This link models an output voltage regulator for a GunnsElectPvArray that uses shunting of array strings to control the output voltage, similar to the Sequential Shunting Units (SSU) in the ISS.

This link, paired with a GunnsElectPvArray, is intended to be an improvement over the old ISS SSU and SolarArray link pairing.

In this shunting control scheme, some of the array strings are tied to the regulator output channel until the demanded power load from downstream is met and the desired voltage setpoint begins to be exceeded -- then the remaining strings are shunted (short-circuited) to reduce their voltage and wasted power to safe levels.

This link allows the order in which the strings are loaded & shunted to be customized, or the order can be defaulted to the same order they're defined in the attached array.

This link has an execution order dependency on the GunnsElectPvArray it interfaces with. This link must be initialized and stepped after the array. This order can be established with proper setup in the GUNNS network, described below.

This link currently has 2 operating states, which it automatically switches between:

• REG: when the array can meet the demanded power load from the downstream circuit, the output voltage is regulated and the above string loading & shunting scheme is used. This link acts like a potential source on the output node, loads the array strings individually, a total load is placed on the input node that approximates the average array load, and the two nodes are not directly connected.
• OFF: when the link is disabled by command input, or when the array can't meet the demanded power load at the regulator voltage, or can't meed a minimum power output value.

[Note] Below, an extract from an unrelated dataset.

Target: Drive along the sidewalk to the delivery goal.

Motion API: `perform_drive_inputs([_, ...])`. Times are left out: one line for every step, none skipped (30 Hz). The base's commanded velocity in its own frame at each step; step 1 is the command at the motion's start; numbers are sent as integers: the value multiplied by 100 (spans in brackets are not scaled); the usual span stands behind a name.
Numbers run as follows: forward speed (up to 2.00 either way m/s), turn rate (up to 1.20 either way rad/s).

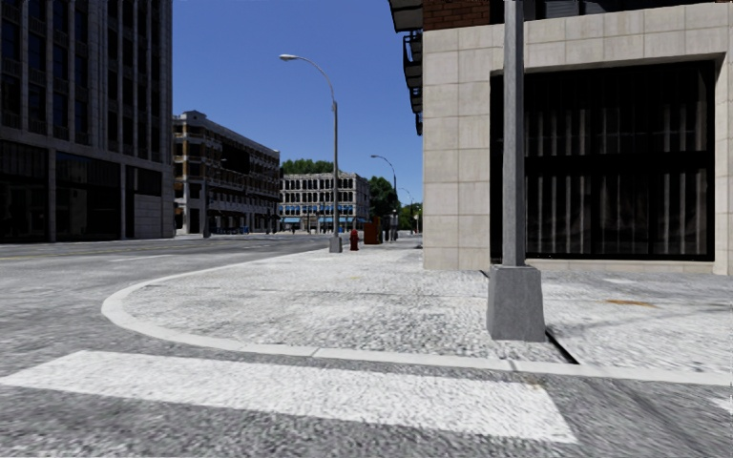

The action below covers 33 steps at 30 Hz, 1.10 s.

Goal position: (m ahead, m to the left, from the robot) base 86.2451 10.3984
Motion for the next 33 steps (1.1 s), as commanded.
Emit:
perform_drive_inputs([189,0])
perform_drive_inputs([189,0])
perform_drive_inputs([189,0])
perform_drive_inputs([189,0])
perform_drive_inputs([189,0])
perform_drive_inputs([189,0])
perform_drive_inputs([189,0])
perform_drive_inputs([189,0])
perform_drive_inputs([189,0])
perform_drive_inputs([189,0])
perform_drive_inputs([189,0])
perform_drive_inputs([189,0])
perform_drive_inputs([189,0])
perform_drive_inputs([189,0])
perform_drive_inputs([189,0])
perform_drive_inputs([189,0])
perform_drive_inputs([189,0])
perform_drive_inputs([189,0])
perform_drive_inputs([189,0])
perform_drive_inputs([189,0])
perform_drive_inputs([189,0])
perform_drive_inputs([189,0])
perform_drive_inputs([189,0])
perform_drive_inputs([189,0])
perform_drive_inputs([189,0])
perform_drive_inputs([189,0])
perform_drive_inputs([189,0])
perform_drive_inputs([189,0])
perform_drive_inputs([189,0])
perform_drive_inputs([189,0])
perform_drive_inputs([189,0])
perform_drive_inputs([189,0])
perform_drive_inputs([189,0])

All strings are shunted and the output node is isolated and unregulated.

This link models the waste heat produced by its internal resistance and the shunted strings power.

This link can use optional GunnsSensorAnalogWrapper spotters for input and output voltage and current. Optional trip functions can also be used with or without these sensors.

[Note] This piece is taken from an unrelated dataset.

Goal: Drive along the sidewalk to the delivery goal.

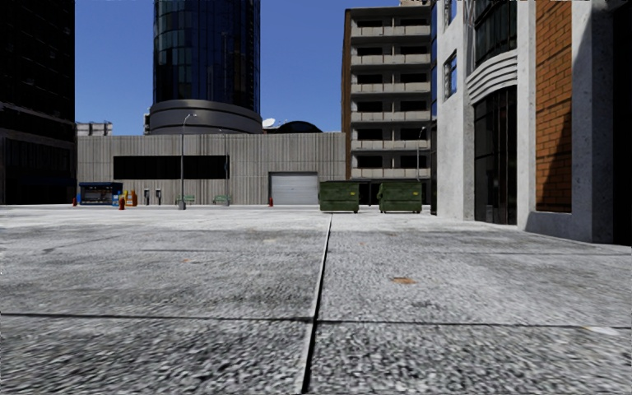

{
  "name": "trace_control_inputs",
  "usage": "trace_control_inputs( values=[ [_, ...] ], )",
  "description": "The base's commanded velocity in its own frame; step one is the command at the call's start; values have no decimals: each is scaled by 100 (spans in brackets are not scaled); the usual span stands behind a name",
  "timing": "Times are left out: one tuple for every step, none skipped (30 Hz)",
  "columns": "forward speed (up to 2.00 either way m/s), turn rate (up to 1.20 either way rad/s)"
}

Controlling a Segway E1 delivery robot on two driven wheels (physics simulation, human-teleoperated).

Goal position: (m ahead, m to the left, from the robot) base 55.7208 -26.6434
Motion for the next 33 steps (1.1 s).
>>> trace_control_inputs(
  values=[
    [200,120],
    [200,118],
    [200,6],
    [200,1],
    [200,1],
    [200,0],
    [200,0],
    [200,0],
    [200,0],
    [200,0],
    [200,0],
    [200,0],
    [200,0],
    [200,0],
    [200,0],
    [200,0],
    [200,0],
    [200,0],
    [200,0],
    [200,0],
    [200,0],
    [200,0],
    [200,0],
    [200,0],
    [200,0],
    [200,0],
    [200,0],
    [200,0],
    [200,0],
    [200,0],
    [200,0],
    [200,0],
    [200,0]
  ],
)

This is a two-port GUNNS link. The recommended use is pictured below:

• Port 0 is the input node, shared with the array output.
• Port 1 is the output node to the downstream circuit, whose voltage is controlled.

Order Dependency:

This link must run after the array in the network. This can be set up in the drawing in one of two ways:

• Select the regulator link. Then in the Arrange tab of the Draw.io Format Panel (right-hand side), click the To Front button.
• Simply adding the regulator onto the drawing after the array has been added. Cutting and re-pasting the regulator will do the same.

Port Connection Rules (These are limitations on the port connection to nodes that the link enforces in run-time):

• Ports 0 and 1 cannot be connected to the same non-Ground node.

Other Rules (These are extra rules you should always try to follow):

• The Port 0 input node should only be connected to this link, and one PV array. Make no other connections to it.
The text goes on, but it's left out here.